BMO analyst Randy Ollenberger assesses the winners and losers as the TMX pipeline opening nears,

“Long-suffering western Canadian oil producers are finally about to get some relief as the TMX pipeline comes into service over the next several months. The pipeline is reported to be 98 per cent complete and expected to begin linefill in March, clearing the way for deliveries by the end of April … While the impending start-up of TMX has been frequently reported on, we think it is not adequately reflected in Western Canada Select futures prices or Canadian equity valuations … . Winners and losers. MEG and Strathcona demonstrate the largest cash flow improvement to a tighter WTI-WCS differential. Both Cenovus and Imperial Oil are net beneficiaries from tighter spreads, with the gains in their upstream business’ more than offsetting the loses in their downstream business. Suncor is relatively neutral to the change in differential. Overall, we expect refiners of western Canadian heavy oil to see relatively higher feedstock costs, which could weaken their margins”

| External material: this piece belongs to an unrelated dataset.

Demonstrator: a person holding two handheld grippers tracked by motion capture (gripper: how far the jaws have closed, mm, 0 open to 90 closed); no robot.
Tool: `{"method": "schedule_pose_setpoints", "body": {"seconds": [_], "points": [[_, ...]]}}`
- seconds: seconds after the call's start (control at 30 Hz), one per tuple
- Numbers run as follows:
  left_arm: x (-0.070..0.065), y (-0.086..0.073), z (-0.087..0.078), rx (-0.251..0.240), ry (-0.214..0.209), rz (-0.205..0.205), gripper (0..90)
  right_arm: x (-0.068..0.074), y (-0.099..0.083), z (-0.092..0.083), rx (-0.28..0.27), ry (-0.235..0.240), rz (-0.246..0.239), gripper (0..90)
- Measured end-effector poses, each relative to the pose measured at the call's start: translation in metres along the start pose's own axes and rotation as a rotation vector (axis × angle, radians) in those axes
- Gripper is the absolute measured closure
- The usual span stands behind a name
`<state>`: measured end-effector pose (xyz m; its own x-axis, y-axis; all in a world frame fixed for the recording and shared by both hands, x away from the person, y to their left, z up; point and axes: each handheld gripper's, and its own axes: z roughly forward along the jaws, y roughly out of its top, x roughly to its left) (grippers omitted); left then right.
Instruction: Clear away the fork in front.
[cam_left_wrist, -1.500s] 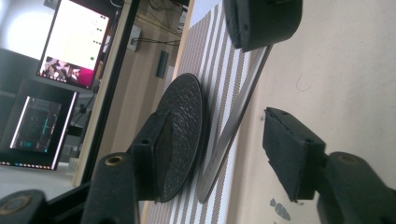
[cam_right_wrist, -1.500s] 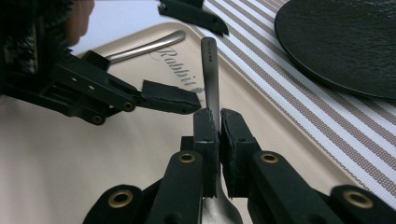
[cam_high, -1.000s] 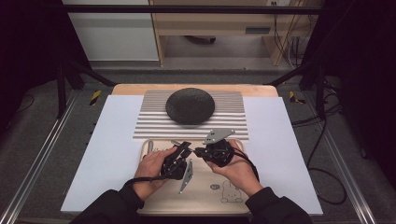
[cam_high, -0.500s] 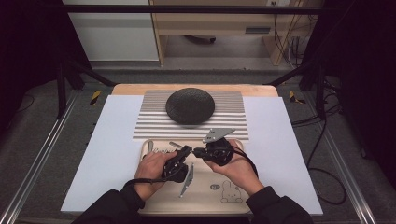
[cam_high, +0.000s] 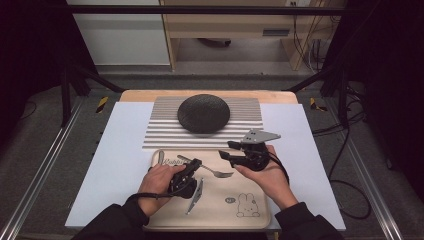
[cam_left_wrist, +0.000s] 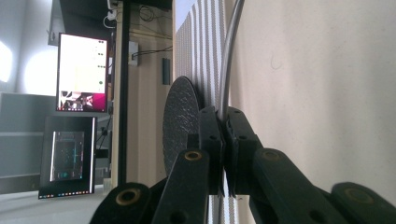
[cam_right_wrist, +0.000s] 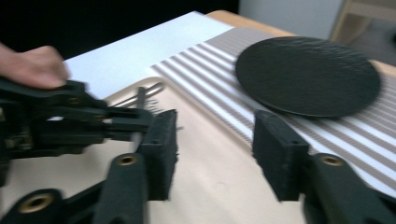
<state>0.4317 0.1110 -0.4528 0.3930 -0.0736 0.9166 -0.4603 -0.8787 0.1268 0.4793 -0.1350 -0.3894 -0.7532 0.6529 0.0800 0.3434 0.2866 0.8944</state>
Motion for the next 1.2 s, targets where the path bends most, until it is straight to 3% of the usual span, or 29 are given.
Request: {"method": "schedule_pose_setpoints", "body": {"seconds": [0.2,0.33,0.5,0.63,0.73,0.97,1.1,1.13,1.2], "points": [[0.001,-0.001,-0.008,-0.010,-0.031,0.018,87.1,-0.014,-0.021,-0.014,-0.073,-0.103,0.018,28.2],[0.003,-0.003,-0.013,-0.014,-0.035,0.021,87.1,-0.019,-0.040,-0.024,-0.069,-0.179,0.026,17.0],[0.006,-0.009,-0.016,-0.010,-0.053,0.026,87.1,-0.021,-0.065,-0.041,-0.081,-0.259,0.047,10.4],[0.010,-0.015,-0.015,-0.015,-0.069,0.019,87.1,-0.020,-0.088,-0.055,-0.113,-0.271,0.067,8.1],[0.012,-0.019,-0.013,-0.002,-0.085,0.036,87.0,-0.022,-0.102,-0.065,-0.117,-0.299,0.067,7.6],[0.017,-0.031,-0.008,0.007,-0.139,0.035,87.0,-0.027,-0.119,-0.093,-0.164,-0.351,0.119,7.3],[0.021,-0.036,-0.002,-0.007,-0.173,0.040,87.0,-0.029,-0.127,-0.097,-0.170,-0.371,0.142,7.6],[0.023,-0.037,-0.001,-0.003,-0.176,0.057,87.0,-0.029,-0.129,-0.097,-0.165,-0.378,0.142,7.8],[0.024,-0.040,0.002,-0.010,-0.194,0.051,87.0,-0.030,-0.130,-0.096,-0.153,-0.400,0.119,7.8]]}}
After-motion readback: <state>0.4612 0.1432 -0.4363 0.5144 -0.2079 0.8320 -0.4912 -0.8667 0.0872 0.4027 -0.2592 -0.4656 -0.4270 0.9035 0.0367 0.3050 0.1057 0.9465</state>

BofA Securities investment strategist Michael Hartnett’s weekly Flow Show report had interesting tidbits as usual,

“Record $12.1bn inflows to EM equities ($11.9bn to China) as PBoC eases after China stocks hit Oct’08 GFC lows & exodus of foreign investors; epic deflation of property stocks makes China the world’s most enticing contrarian long ‘trade’ … Q4 US nominal GDP up hot 6 per cent year-over-year, up sizzling 40 per cent since COVID low (fastest expansion since stagflationary ‘70s) … The ‘government bubble’ huge driver … Fiscal deficit 7.5 per cent of GDP under Biden, 6.6 per cent under Trump, both biggest since Great Depression/WW2 … Neither likely to campaign on ‘balancing the budget.’ The Biggest Picture: Goldilocks macro, Goldilocks yields (10-year UST 3¾% to 4¼%), U.S. stocks surging to new highs driven by monopolistic tech as AI “baby bubble” grows


Also from BMO, senior economist Priscilla Thiagamoorthy noted that Canadian and U.S. spending rates are going in opposite directions,

“U.S. GDP growth blew past expectations in Q4. For all of 2023, the economy grew an above-potential 2.5 per cent. Stronger U.S. activity is good for global growth … Typically, robust activity south of the border provides a nice lift to the Canadian economy too. But, we’ve seen a diverging growth profile this cycle primarily due to the stark difference between U.S. & Canadian households. American consumers continued to flex their muscle in Q4 as spending climbed 2.8 per cent annualized. Meantime, Canadians remain under severe pressure. We won’t get Q4 figures from StatCan until the end of February, but it looks like consumer spending stalled for a third straight quarter. There are a few reasons for the divergence. One key contributing factor is the availability of the 30-year fixed rate mortgage in the U.S. — many homeowners were able to lock in mortgages when rates were at rock bottom, effectively shielding them from the Fed’s tightening campaign. Meantime, as the BoC’s recent MPR noted: “many Canadians are facing upcoming mortgage renewals and record-high levels of household debt.” That will result in muted consumer spending this year that will ultimately weigh on growth”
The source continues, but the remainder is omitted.